246You can make a file like this with a command like
247 cat Green/*.key | stemmer | count-lines.pl > green.kf
248To do this you will need the stemmer and count-lines.pl
249script provided with Kea.
250
251The model is now complete.
252
253To use it, put the green.df, green.model, green.stopwords,and
254(if you have one) green.kf in the Kea directory. You can extract
255keyphrases like this:
256 Kea -N 10 -C green myfile.txt
257
258
259****************
2606. The Kea files
261****************
262
263Here's a description of what the various Kea program files do.
264
265README: This file.
266
267Kea: Extracts keyphrase from text based on a model
268
269*.model: Naive-Bayes model object stored as a file
270*.kf: Keyphrase-frequency file
271*.df: Document-frequency file (aka a global-frequency file)
272*.stopwords: Stopwords file
273
274stemmer: Program for stemming words with the Iterated Lovins stemmer
275Iterated-Lovins-stemmer:
276 Directory conating code for stemmer. Some of the files are
277 copyright 1994 Linh Huynh, Gnu Public License. The others
278 are simply wrappers I have written myself.
279
280KEP.java: Java code for creating & using a Naive-Bayes model
281KEP.class: Compiled version of KEP.java
282jaws.jar: Java archive of the WEKA java machine learnig code.
283 Copyright Eibe Frank & Len Trigg, Gnu Public License.
284
285kea-tidy-key-file.pl:
286 Convert a .key or .kea file into a "clean" format.
287kea-choose-best-phrase.pl:
288 Find the "best" unstemmed version of a keyphrase
289 that appears in a file in many forms.
290prepare-clauses.pl:
291 Perl script that converts a text file to a clauses file.

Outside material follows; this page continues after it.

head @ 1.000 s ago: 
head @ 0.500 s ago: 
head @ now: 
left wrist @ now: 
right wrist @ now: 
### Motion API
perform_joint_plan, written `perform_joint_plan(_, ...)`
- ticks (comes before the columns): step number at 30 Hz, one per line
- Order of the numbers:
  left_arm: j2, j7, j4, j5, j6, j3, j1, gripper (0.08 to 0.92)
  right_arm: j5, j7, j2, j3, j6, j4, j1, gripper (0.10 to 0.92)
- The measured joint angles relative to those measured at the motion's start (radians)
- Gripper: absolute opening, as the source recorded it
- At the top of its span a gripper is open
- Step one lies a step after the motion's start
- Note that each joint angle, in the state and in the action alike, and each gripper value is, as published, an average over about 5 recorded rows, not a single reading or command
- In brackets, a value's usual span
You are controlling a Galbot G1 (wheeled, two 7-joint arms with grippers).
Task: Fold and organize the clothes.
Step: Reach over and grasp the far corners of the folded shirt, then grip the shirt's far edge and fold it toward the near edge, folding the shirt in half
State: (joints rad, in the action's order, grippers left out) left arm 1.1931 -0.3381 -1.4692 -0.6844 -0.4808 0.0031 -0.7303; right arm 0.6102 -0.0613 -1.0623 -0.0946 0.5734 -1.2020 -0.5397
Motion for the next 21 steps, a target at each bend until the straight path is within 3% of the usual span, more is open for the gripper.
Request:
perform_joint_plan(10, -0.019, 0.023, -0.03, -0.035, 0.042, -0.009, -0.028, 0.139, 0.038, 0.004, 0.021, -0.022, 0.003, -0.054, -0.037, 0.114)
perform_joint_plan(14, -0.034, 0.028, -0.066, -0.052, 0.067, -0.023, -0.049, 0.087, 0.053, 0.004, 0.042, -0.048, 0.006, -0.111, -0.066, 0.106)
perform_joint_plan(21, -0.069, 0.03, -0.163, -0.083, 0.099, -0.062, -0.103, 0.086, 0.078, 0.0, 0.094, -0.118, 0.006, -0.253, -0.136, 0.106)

292prepare-clauses-all-txt-files.pl:
293 Applies prepare-clauses.pl to an entire directory.
294cstr-to-text.pl:
295 Converts cstr files to text; requires lynx.
296count-lines.pl:
297 Counts the lines in a file.
298
299
300***********************
3017. Advanced Kea options
302***********************
303
304Here is a complete list of the options to Kea. The last
305four (-F, -K, -M, and -S) have been superceded by the -C option,
306but still work; its possible they are good for something.
307
308 -d Debug mode. Working files are left in /tmp
309 -t Ouput TF.IDF for each phrase. Used by Kniles.
310 -N n Output n keyphrases (if possible).
311 -E ext Output files have extension ".ext" (default is ".kea")
312 -C x Use model based on corpus x.
313 Defaults to "aliweb" web page corpus.
314
315 -F df Use document-frequency file "df".
316 Defaults to aliweb.df where x is set by the -C argument.
317 -K kf Use keyphrase-frequency file "mf".
318 Defaults to x.kf where x is set by the -C argument.
319 -M mf Use model file "mf".
320 Defaults to x.model where x is set by the -C argument.
321 -S sf Use stopword file "mf".
322 Defaults to x.stopwords where x is set by the -C argument.